I agree, brush him then they'll be no more hair. i would nver dream of leaving mine outside...they're ppl dogs.


----------



## onyx'girl (May 18, 2007)

I think the coat will be healthy inside with fish oil and vitamin E supplements. Cleaner as well!


----------



## Emoore (Oct 9, 2002)

Daz20005 said:


> Oh I know all about shedding....my mother has a corgi, and let's just say you'd be coughing up hair balls....but I actually thought that it is better for a dogs coat to be outside more so than inside? I will definitely do the brushing from now on anyway. Thanks


Nope. It's healthier and cleaner to be indoors.


----------



## doggiedad (Dec 2, 2007)

i'm not a fan of leaving a dog outside.
how often are you brushing your dog?
i brush my dog with an under coat comb.
after i use the under coat comb i use a pin brush.
when i brush i brush in all directions. i also sweep
and vaccum every other day.


----------



## Castlemaid (Jun 29, 2006)

Six months old is but a baby!! I'd die if I had to leave my six month old outside. GSDs are so social and pack driven, leaving them outside, isolated from people is quite emotionally cruel to them. 

What you should do is not think of your puppy as an inconvenience that interferes with your evening TV time (as per previous posts) and calls for a bit more housekeeping, but a blessing in your life, and treasure and value her and make her a priority _over everything else_. When you are sitting down in the evening with your housemates to watch TV, THAT is free time for you to be with your pup - to play with her so that she does not annoy the other pup in the house, to brush her and spend some time cleaning up a bit so the fur is not an inconvenience to others. And I know you said in previous posts that she gets plenty of exercise and attention - but what you think is plenty is not nearly enough for her. She needs more involvement from you. GSDs were bred to be working dogs and to work closely with their owner, they need and crave the interaction, and puppies are babies with lots and lots of energy and need to play.

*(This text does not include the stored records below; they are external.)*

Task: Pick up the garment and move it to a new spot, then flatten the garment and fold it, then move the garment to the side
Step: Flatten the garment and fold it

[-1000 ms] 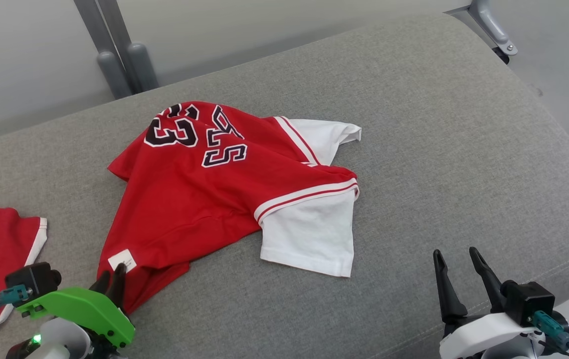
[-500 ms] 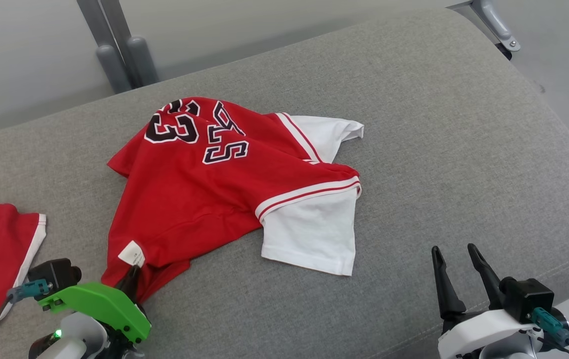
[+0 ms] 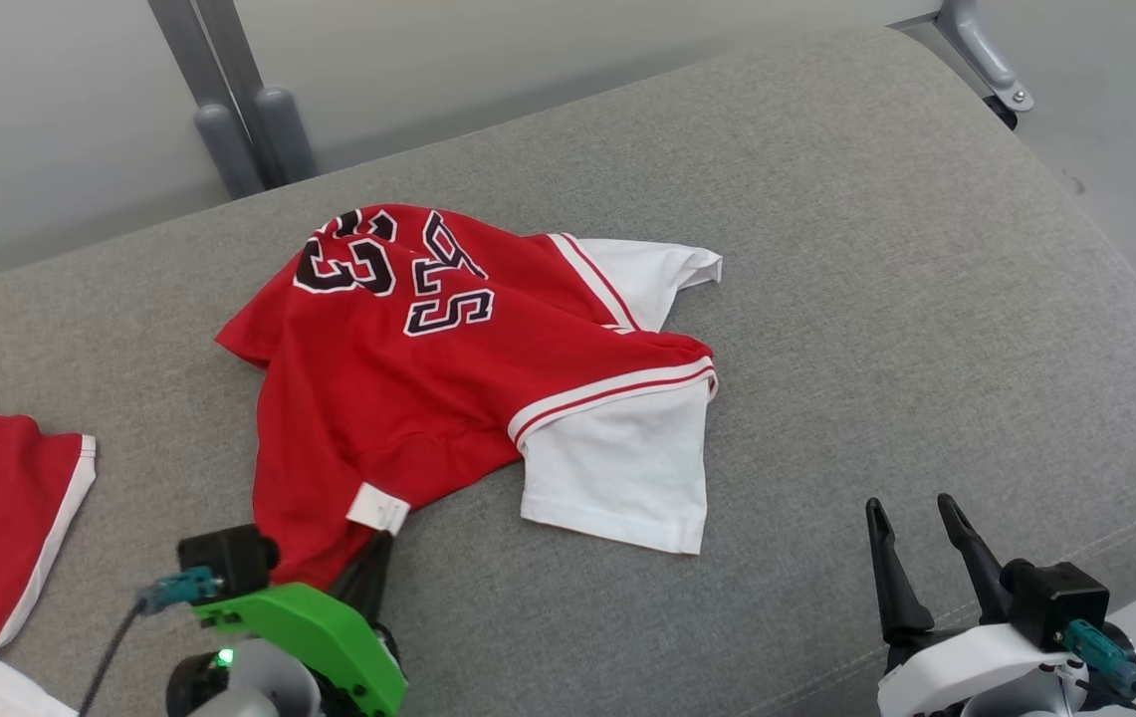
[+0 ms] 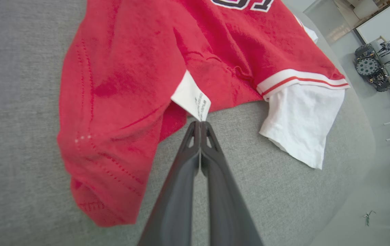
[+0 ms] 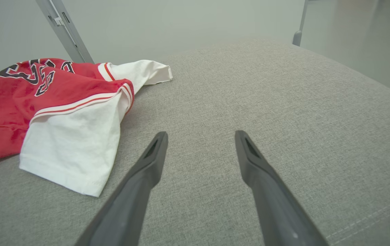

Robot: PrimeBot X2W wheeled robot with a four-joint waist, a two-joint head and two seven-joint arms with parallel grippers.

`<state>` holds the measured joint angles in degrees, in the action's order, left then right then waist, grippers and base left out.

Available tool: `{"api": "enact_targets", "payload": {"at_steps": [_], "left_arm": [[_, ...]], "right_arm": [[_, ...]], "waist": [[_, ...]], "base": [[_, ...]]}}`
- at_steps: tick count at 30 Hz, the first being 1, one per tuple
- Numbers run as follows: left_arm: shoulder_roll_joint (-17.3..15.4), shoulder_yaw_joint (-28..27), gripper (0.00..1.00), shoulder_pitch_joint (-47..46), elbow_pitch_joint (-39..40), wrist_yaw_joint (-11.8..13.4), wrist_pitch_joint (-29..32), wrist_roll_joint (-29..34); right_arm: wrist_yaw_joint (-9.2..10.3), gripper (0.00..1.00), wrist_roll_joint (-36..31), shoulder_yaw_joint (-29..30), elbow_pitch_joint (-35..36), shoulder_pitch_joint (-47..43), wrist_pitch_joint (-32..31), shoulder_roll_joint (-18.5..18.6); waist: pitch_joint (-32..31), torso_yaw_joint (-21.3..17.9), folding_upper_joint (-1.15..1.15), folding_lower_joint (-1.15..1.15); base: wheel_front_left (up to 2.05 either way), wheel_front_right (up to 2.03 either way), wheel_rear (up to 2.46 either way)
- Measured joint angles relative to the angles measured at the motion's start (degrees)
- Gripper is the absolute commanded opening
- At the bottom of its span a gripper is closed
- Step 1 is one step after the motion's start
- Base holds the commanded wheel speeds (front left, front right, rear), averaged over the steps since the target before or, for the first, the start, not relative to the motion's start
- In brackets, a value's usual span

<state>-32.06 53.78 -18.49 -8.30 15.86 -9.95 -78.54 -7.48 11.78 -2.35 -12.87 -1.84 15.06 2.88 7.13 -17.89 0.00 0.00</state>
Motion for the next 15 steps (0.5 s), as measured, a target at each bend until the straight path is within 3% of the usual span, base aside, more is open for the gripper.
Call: {"api": "enact_targets", "payload": {"at_steps": [7,15], "left_arm": [[4.56,5.98,0.00,0.02,3.19,3.18,0.49,4.68],[10.07,10.25,0.00,1.58,-1.59,3.81,0.48,6.81]], "right_arm": [[0.00,1.00,0.03,-0.04,-0.02,-0.20,0.00,0.00],[0.00,1.00,-0.45,-0.24,-0.20,-0.24,0.00,0.00]], "waist": [[-0.50,0.47,0.00,0.00],[-0.69,0.61,0.00,0.00]], "base": [[0.00,0.00,0.00],[0.00,0.00,0.00]]}}
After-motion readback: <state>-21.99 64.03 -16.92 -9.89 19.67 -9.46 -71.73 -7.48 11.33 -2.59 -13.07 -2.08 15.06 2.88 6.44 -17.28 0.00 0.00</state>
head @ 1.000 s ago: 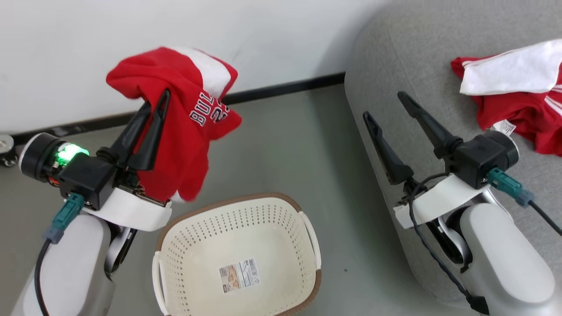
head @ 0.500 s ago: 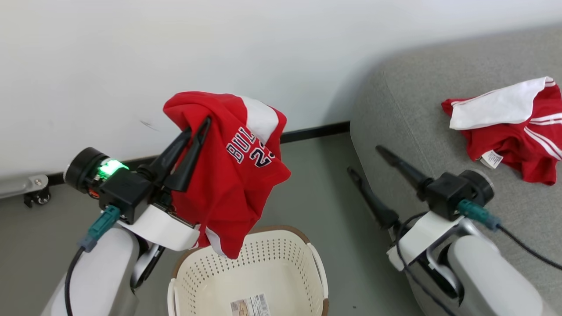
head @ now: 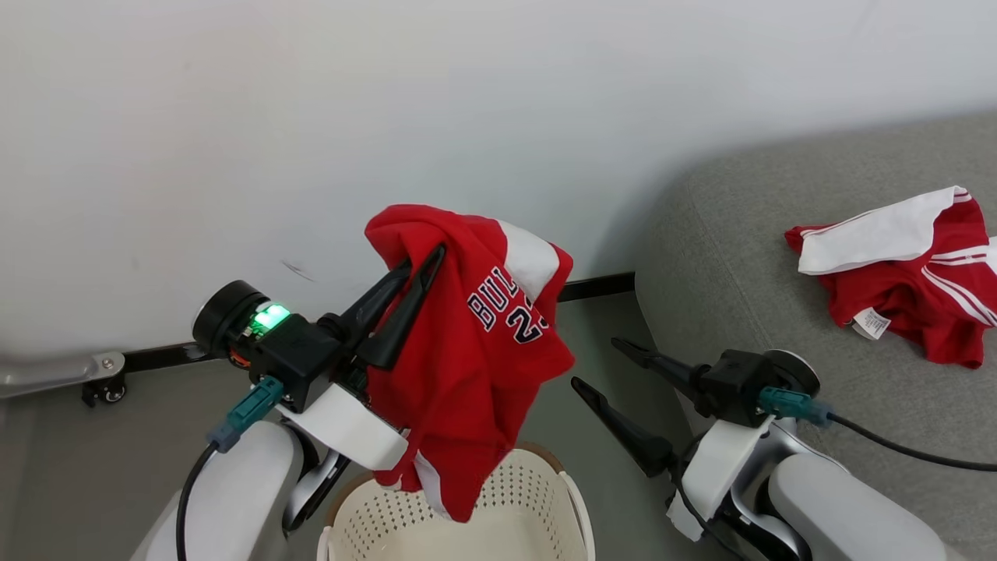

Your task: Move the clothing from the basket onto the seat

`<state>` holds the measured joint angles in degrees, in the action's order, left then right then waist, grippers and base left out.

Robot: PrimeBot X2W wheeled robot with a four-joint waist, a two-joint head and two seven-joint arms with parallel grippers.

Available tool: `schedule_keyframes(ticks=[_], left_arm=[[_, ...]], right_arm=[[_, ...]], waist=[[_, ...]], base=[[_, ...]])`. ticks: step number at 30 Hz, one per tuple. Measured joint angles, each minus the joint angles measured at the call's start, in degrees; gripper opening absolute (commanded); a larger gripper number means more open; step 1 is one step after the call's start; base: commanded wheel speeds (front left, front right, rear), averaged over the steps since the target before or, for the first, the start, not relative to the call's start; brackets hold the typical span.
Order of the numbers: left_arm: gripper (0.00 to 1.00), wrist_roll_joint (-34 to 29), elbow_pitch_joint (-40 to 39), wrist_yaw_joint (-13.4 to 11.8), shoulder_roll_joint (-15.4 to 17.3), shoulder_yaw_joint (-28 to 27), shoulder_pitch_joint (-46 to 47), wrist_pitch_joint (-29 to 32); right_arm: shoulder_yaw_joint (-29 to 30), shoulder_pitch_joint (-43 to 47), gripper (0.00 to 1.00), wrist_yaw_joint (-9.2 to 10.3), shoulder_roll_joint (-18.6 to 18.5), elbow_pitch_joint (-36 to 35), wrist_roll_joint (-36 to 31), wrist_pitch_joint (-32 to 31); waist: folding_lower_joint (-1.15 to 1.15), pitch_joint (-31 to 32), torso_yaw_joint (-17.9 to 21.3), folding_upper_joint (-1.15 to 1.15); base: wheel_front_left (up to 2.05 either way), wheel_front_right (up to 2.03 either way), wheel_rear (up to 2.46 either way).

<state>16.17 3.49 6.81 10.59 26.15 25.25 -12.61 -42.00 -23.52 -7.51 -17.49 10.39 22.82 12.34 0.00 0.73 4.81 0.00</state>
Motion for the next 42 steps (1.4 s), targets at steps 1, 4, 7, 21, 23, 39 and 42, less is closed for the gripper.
schedule_keyframes(ticks=[1, 4, 7, 21, 23, 39, 42], left_arm=[[0.0, 0.1, 0.1, 0.2, -0.1, 0.3, 0.0, 0.0], [0.0, 1.1, 0.4, 0.2, -0.4, 0.8, 0.0, 0.2], [0.0, 1.5, 0.7, 0.2, -0.8, 1.5, 0.0, 0.5], [0.0, 2.1, 1.0, 0.4, -1.4, 4.6, 0.6, 1.2], [0.0, 2.1, 1.0, 0.4, -1.5, 5.0, 0.9, 1.2], [0.0, 3.0, 1.4, 0.4, -2.1, 7.7, 2.3, 1.5], [0.0, 3.0, 1.6, 0.4, -2.2, 7.9, 2.5, 1.5]], right_arm=[[-0.7, -0.4, 1.0, 0.0, -0.5, 0.0, 0.9, -0.4], [-2.4, -1.5, 1.0, 0.01, -2.0, -0.4, 4.2, -1.1], [-4.5, -2.8, 1.0, 0.01, -3.0, -1.0, 7.1, -1.9], [-14.6, -9.8, 1.0, 0.0, -5.8, -4.9, 16.1, -4.8], [-14.7, -10.7, 1.0, 0.01, -6.2, -4.9, 16.7, -4.8], [-21.8, -14.6, 1.0, 0.01, -3.0, 0.2, 23.6, -6.5], [-22.6, -16.0, 1.0, 0.01, -1.6, 1.8, 24.6, -6.6]], waist=[[0.0, 0.3, -0.1, 0.0], [0.0, 1.0, -0.5, 0.0], [0.0, 1.6, -1.0, 0.0], [0.0, 2.4, -3.5, 0.0], [0.0, 2.4, -3.8, 0.0], [0.0, 2.0, -5.9, 0.0], [0.0, 1.9, -6.2, 0.0]], base=[[0.0, 0.0, 0.0], [0.0, 0.0, 0.0], [0.0, 0.0, 0.0], [0.0, 0.0, 0.0], [0.0, 0.0, 0.0], [0.0, 0.0, 0.0], [0.0, 0.0, 0.0]])
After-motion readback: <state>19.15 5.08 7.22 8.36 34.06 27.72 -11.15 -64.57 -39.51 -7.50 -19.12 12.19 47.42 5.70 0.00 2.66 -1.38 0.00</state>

I'm glad you are asking questions and looking for input, it does tell me that you love your puppy and want to do the right thing by her. When we get a puppy, we have to adjust our whole lifestyle and routine because of the dog's needs. If you weren't prepared to do so when you first got her, then you need to do so now. In the long run it will build your bond and relationship.


----------



## cassadee7 (Nov 26, 2009)

Doesn't leaving them outside (if it is cold) make them get MORE coat? More shedding?


----------



## Linzi (Mar 23, 2010)

Do the one kind thing you can do for your pup and find him a home where he is wanted.
All you have done is moan about him in all your post's.Your roomates dog stay's inside,while your's has been pushed further and further away to full time outside.
Please think for a moment about his feeling's,how would you feel if you were him.I dont care if you dont like the truth,but i do care about your poor pup,which is what you should be doing.
Leave him outside at night because of dog hair's in the utility room,what a stupid excuse.
Linzi


----------



## BOHICA Bay (Jan 26, 2011)

May I ask why you chose to get this puppy in the first place? I am not being flip, I am seriously curious as to the thought process that went into bringing yourself into his life. In 16 posts I have yet to see a single positive thing said by you about your dog, your relationship with him, etc -- so that leads me to wonder why you got him. You had to have made a conscious decision to seek out this dog and bring yourself into his life - yet you seem to resent everything about him, and I am at a loss to figure that out.


----------



## BOHICA Bay (Jan 26, 2011)

Hit "post" before I was done thinking -- maybe if you sit and think about the reason(s) you got the dog you might find yourself back in a place where you can embrace him for those reasons and see him as what you were looking for when you decided to get him vs. the inconvenience you seem to view him as now. 
I think there is an unbalance in your relationship with the dog as it is now. It's important to either figure out how to correct that so that you can BOTH have a good, healthy and happy life together or realize that maybe you did make a poor decision and take the action necessary to correct that decision for the benefit of you, and most importantly the dog.


----------



## Mac's Mom (Jun 7, 2010)

Daz20005 said:


> Hi guys,
> 
> I'm from Ireland and I have a 6month old GSD. He's pretty strong for his age and getting bigger by the second
> 
> ...


Hi Daz, I haven't read any of your other posts. I'm trying to base my reply on this specific question. I understand that shedding is an issue that not all people (your roommates) can adjust to. Train him to sleep in one spot in the house to contain the shedding...either a crate if thats your thing or a "bed" area. Mac sleeps with us but his alternative is his own bed next to our bed. We created this environment because we want him near us but it may also help you contain the hair. You can do the same thing in the livingroom when everyone is watching TV. Mac is free to lay wherever he wants but he has a special place on the couch. That special place is where most of the hair is. Get what I'm saying?


----------



## Mac's Mom (Jun 7, 2010)

Daz, I try really hard not to give advice or push my opinions on others. But, in this case, I really cannot help myself. I have to add another reply...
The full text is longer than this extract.